**TASK TO COMPLETE:** State how many lines in the listing below contain the word "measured", and write nothing else.

------------------------------------------------------------

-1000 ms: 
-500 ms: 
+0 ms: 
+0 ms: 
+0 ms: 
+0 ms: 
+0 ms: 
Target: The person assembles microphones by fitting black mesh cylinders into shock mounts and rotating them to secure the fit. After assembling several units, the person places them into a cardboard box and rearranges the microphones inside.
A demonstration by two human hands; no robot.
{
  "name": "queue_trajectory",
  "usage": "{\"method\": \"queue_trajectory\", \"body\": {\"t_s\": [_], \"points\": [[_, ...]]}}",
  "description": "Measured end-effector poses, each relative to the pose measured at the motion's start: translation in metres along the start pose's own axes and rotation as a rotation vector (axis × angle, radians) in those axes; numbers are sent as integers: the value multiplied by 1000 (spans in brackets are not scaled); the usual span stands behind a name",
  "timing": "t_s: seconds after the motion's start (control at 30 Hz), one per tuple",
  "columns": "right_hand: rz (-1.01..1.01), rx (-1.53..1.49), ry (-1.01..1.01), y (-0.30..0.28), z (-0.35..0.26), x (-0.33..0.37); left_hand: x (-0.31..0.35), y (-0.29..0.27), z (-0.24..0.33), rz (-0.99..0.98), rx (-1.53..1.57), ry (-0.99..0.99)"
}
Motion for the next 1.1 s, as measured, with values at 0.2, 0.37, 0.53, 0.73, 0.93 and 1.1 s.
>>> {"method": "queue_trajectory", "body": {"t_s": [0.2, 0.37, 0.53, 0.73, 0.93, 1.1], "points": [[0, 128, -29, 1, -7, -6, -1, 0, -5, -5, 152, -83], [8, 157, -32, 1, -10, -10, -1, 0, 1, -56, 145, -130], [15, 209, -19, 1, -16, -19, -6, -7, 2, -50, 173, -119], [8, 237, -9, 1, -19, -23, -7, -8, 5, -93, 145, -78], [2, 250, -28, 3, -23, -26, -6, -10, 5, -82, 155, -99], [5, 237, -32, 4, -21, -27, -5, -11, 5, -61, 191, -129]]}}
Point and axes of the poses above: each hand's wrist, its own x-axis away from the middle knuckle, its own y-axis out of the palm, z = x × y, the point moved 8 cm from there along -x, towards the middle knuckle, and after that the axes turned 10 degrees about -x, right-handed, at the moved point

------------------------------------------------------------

**TASK SOLUTION:** 2